There are no certainties in life anymore: on FLOTUS, Kurt Wagner puts his deep baritone through a vocoder, anchors his lazy, hip-hop-inspired grooves, and makes irritating telesales calls a rewarding topic of conversation.
Lambchop presents new album in Botanique
"I feel fortunate that my band is not part of a style," Lambchop's frontman tells us. He has briefly swapped his familiar veranda in Tennessee for a terrasse in Brussels. "When you get labelled in a certain way, it reduces your freedom to do things." This is intended to be a dig at all the people who once called his Nashville collective alt-country or Americana.
But after listening to FLOTUS, on which the singer-songwriter and his musicians have made a musical sea change, his words suddenly take on a new meaning. Kurt Wagner will be sixty years old next year. The baseball cap will stay forever, but the music "has to stay exciting no matter what".
Lambchop have always been very good at incorporating noise and peripheral elements, but only now are you making real electronica with krautrock influences.
Kurt Wagner: Integrating my surroundings has indeed always been a priority, and that was always evident in the music. But the electronic sounds have been influencing me indirectly for twenty years.
So has technology suddenly become more important in your life?
Wagner: It was certainly the unifying factor. When I started experimenting with electronica, outside Lambchop as well, I discovered a whole arsenal of software programmes with which I could compose music in a totally different way than I had done before. But I had to find some way of bringing it into my world. And I had to figure out how to adapt my specific voice and lyrical style to the new textures.
Your mumbling has never sounded so much like a stream of consciousness.
Wagner: Yes, that somehow seemed like the best strategy. I was primarily inspired by what hip-hop artists do. Their rhymes have an effect because of the way they pronounce their words as a stream of consciousness. It is not the concrete meaning that holds everything together, but the rhymes.
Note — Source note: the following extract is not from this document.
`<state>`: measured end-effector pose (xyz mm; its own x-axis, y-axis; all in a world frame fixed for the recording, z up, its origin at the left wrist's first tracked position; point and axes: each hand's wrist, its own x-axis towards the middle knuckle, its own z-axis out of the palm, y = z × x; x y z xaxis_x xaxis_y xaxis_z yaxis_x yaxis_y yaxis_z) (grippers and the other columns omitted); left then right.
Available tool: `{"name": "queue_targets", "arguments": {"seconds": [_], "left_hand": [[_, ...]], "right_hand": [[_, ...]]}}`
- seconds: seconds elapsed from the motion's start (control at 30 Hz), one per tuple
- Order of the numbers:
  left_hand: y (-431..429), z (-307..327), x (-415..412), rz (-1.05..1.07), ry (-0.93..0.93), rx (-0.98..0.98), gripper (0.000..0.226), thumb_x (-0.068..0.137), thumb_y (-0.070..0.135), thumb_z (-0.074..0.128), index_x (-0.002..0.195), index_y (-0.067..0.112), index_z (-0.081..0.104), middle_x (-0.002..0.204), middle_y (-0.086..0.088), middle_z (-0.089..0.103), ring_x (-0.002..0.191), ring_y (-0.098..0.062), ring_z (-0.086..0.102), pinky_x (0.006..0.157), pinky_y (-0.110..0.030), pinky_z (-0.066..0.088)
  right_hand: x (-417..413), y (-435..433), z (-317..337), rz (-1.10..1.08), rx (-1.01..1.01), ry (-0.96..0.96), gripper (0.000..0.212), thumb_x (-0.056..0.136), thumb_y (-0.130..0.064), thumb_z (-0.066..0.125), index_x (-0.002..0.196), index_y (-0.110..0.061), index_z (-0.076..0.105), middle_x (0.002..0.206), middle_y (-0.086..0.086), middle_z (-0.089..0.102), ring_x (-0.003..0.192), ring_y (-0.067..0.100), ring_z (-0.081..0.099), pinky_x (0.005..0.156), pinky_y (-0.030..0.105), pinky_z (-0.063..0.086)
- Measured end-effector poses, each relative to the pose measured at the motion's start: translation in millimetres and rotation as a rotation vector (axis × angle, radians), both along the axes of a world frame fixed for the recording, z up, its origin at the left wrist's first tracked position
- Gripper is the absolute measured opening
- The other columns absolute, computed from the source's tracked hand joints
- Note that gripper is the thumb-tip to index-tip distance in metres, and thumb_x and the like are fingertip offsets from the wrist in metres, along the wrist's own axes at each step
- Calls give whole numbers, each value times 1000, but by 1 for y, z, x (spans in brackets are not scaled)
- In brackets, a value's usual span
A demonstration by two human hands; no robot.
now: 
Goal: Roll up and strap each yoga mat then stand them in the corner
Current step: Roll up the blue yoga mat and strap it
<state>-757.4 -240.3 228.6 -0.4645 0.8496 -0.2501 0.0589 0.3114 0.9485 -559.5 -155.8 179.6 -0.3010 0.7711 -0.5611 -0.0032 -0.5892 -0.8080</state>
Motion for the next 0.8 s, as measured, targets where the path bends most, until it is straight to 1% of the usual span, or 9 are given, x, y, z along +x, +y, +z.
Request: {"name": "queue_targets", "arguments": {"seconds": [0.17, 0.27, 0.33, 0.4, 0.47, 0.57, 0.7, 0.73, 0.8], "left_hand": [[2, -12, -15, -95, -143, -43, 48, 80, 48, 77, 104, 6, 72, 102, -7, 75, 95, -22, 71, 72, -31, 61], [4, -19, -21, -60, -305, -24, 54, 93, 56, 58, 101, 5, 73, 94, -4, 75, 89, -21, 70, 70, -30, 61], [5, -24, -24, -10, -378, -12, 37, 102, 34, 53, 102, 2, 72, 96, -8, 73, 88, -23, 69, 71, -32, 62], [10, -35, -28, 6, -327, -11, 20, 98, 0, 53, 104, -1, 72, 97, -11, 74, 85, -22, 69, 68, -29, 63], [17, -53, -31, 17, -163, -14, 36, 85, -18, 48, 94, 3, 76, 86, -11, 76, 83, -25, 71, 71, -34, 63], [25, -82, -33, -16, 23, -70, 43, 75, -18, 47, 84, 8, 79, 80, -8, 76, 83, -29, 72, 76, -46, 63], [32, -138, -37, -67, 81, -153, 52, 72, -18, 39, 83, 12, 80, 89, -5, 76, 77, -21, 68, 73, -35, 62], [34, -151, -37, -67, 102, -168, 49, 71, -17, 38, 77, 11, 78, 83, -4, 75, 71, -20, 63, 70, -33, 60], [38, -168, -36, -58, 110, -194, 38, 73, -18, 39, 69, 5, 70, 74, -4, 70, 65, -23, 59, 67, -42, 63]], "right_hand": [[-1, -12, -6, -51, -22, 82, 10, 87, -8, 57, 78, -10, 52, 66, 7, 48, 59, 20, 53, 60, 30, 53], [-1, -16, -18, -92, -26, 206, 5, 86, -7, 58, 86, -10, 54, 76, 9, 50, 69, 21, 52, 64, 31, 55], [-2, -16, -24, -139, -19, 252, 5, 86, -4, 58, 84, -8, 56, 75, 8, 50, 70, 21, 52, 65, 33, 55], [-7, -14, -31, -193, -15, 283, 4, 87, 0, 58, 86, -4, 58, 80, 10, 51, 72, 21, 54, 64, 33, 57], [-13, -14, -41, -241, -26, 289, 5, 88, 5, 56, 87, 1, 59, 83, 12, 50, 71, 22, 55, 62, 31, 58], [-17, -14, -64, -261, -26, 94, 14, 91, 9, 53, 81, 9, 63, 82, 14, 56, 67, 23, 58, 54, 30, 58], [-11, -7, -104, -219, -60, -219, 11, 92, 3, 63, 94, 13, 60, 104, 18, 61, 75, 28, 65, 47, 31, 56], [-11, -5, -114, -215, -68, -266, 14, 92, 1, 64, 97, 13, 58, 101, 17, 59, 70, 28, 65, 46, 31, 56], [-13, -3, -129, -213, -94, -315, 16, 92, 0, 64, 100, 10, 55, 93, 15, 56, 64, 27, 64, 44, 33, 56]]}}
My job was to find a way of making that work for somebody who doesn't rap.
I'm not an MC, but a songwriter who can also adapt his voice. Things only got really interesting when I found a processor that I could use in real time. I gradually started looking for a balance between my personality and the technology. The record illustrates my steps in that process.
Lambchop being influenced by hip hoppers: for music lovers who heard your debut in the 1990s that might come as quite a surprise.
Wagner: Hip hop has not only become more important as a medium and an art form over the past few years, but it has also evolved. In a bizarre way, we've almost come full circle. The genre started with nothing but samples and they were later supplemented by vocal parts. Now people sometimes drop the beats and tend more towards ambient, and even rhyming isn't so important anymore.
Nick Cave's new album made me think of that evolution because he was always someone who used a lot of words: the beats are gone, as are the big drums, and they've been replaced by atmosphere and a powerful, emotional experience.
How did technology influence your lyrics, which have always been quite vague?
Wagner: I've always left enough space for the listener to provide their own interpretation, because I aim to connect much more on an emotional level than on an intellectual level. So rather than explicitly telling people what's going on, I hint at things. On FLOTUS I tried to obscure the technology by making everything sound very spontaneous. You can't easily put spontaneity and technology side by side. The way to make it more human is to screw it up, have fun with it, distort it…
In "JFK" you say: "I talk too much." Is that self-referential?
Wagner: Of course!
In "In Care Of: 8675309", the song with the most words, you talk about "lies in the walls of the house of cancer". What is that about?
Wagner: Letting the stanzas come thick and fast was the only way of making this intense song work. You can interpret "the house of cancer" both literally and figuratively. There was asbestos in the walls of some neighbours I used to have. So it was literally a cancer house. Figuratively, it refers to my personal situation and a close friend who battled the disease.
FLOTUS is an acronym of For Love Often Turns Us Still.
Wagner: It's true, right? In the long run, love is one of the few things that will continue to surprise you, if it's the real deal. It's autobiographical, since I was trying to make a record my wife would like. I've often written songs about our relationship, but now I thought it was time to create a record with that concept in mind.
Strangely, again, these "love songs" don't sound very conventional.
Wagner: I know, I totally screwed up. Actually I was trying to make something that was fairly conventional. And in a lot of ways it is, as far as technology and structures and the tools I'm using are concerned. But I just can't seem to figure out how to put the whole thing together the way normal people do. [Laughs]
In the title song you go: "they take and take and take". Who are you talking about?
Wagner: Haha. When I'm writing at home, I sometimes get interrupted by people calling me to sell stuff that you don't need. And then I tend to include references in my next line. It doesn't make a whole lot of sense, but somehow, at the same time, it is part of the experience of writing, so it becomes legitimate.
For a moment, you slip into real time, and then you're going back to whatever the subject is. It's a strange device for writers to use, but I think novelists do that a lot. Again, I'm not so concerned about making linear sense. I want to engage listeners in coming up with ideas of their own.